■ YOUR TASK: Repeat every line of the data exactly; the pictures stay out.

■ PROVIDED MATERIAL:
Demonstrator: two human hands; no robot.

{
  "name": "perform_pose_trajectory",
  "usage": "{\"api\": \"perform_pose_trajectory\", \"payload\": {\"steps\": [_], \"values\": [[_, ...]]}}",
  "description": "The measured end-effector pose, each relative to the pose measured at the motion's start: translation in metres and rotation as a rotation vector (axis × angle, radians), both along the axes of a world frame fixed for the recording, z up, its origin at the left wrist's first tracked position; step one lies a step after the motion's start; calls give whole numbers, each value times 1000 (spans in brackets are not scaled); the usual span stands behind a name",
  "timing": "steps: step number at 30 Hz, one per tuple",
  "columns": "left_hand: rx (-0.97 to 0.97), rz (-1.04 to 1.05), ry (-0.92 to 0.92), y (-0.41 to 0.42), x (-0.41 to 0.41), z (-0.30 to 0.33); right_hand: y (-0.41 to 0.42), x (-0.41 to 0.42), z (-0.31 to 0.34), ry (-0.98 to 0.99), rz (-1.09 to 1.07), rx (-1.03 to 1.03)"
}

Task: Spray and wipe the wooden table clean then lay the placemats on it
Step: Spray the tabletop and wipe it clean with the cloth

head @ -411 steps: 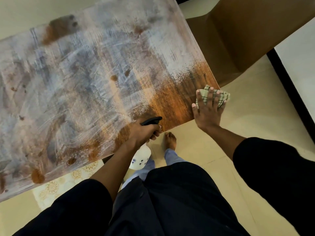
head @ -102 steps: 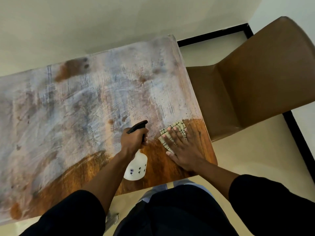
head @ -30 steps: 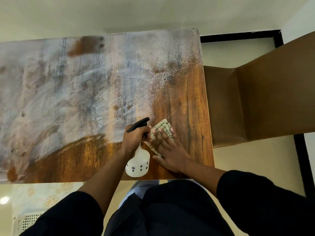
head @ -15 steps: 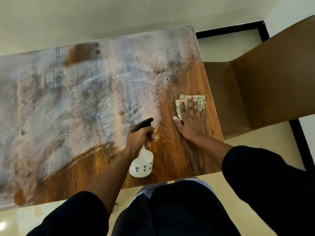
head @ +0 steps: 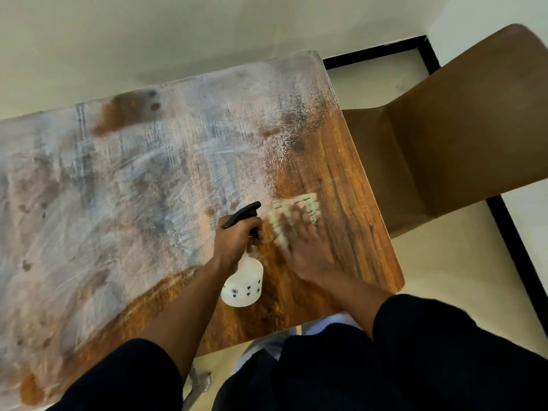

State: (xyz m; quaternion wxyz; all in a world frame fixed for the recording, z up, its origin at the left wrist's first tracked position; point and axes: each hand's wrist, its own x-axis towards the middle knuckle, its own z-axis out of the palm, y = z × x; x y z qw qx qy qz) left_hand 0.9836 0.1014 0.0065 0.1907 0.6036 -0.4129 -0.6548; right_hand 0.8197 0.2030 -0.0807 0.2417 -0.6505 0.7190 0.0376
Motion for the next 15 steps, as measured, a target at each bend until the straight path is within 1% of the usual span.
{"api": "perform_pose_trajectory", "payload": {"steps": [3,6,11,15], "values": [[-13,5,-3,-5,-6,-3,-32,-48,-3,88,-205,13],[-5,31,-22,-10,-14,-8,-62,-89,-4,134,-286,26],[-13,76,-7,-15,-34,-8,-75,-94,-11,116,-293,-36],[2,89,-14,-23,-57,-9,-59,-105,-5,138,-149,-43]]}}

■ ANSWER TO THIS EXERCISE:
Demonstrator: two human hands; no robot.

{
  "name": "perform_pose_trajectory",
  "usage": "{\"api\": \"perform_pose_trajectory\", \"payload\": {\"steps\": [_], \"values\": [[_, ...]]}}",
  "description": "The measured end-effector pose, each relative to the pose measured at the motion's start: translation in metres and rotation as a rotation vector (axis × angle, radians), both along the axes of a world frame fixed for the recording, z up, its origin at the left wrist's first tracked position; step one lies a step after the motion's start; calls give whole numbers, each value times 1000 (spans in brackets are not scaled); the usual span stands behind a name",
  "timing": "steps: step number at 30 Hz, one per tuple",
  "columns": "left_hand: rx (-0.97 to 0.97), rz (-1.04 to 1.05), ry (-0.92 to 0.92), y (-0.41 to 0.42), x (-0.41 to 0.41), z (-0.30 to 0.33); right_hand: y (-0.41 to 0.42), x (-0.41 to 0.42), z (-0.31 to 0.34), ry (-0.98 to 0.99), rz (-1.09 to 1.07), rx (-1.03 to 1.03)"
}

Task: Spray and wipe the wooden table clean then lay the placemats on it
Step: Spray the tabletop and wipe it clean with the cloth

head @ -411 steps: 
head @ -102 steps: 
head @ -30 steps: 
head @ -15 steps: 
head @ +0 steps: 

State: (xyz m; quaternion wxyz; all in a world frame fixed for the recording, z up, its origin at the left wrist's first tracked position; point and axes: each hand's wrist, its own x-axis towards the middle knuckle, its own z-axis out of the palm, y = z × x; x y z qw qx qy qz) left_hand 0.9836 0.1014 0.0065 0.1907 0.6036 -0.4129 -0.6548; right_hand 0.8197 0.2030 -0.0807 0.2417 -0.6505 0.7190 0.0376
Motion for the next 15 steps, as measured, a target at each bend until the straight path is within 1% of the usual span.
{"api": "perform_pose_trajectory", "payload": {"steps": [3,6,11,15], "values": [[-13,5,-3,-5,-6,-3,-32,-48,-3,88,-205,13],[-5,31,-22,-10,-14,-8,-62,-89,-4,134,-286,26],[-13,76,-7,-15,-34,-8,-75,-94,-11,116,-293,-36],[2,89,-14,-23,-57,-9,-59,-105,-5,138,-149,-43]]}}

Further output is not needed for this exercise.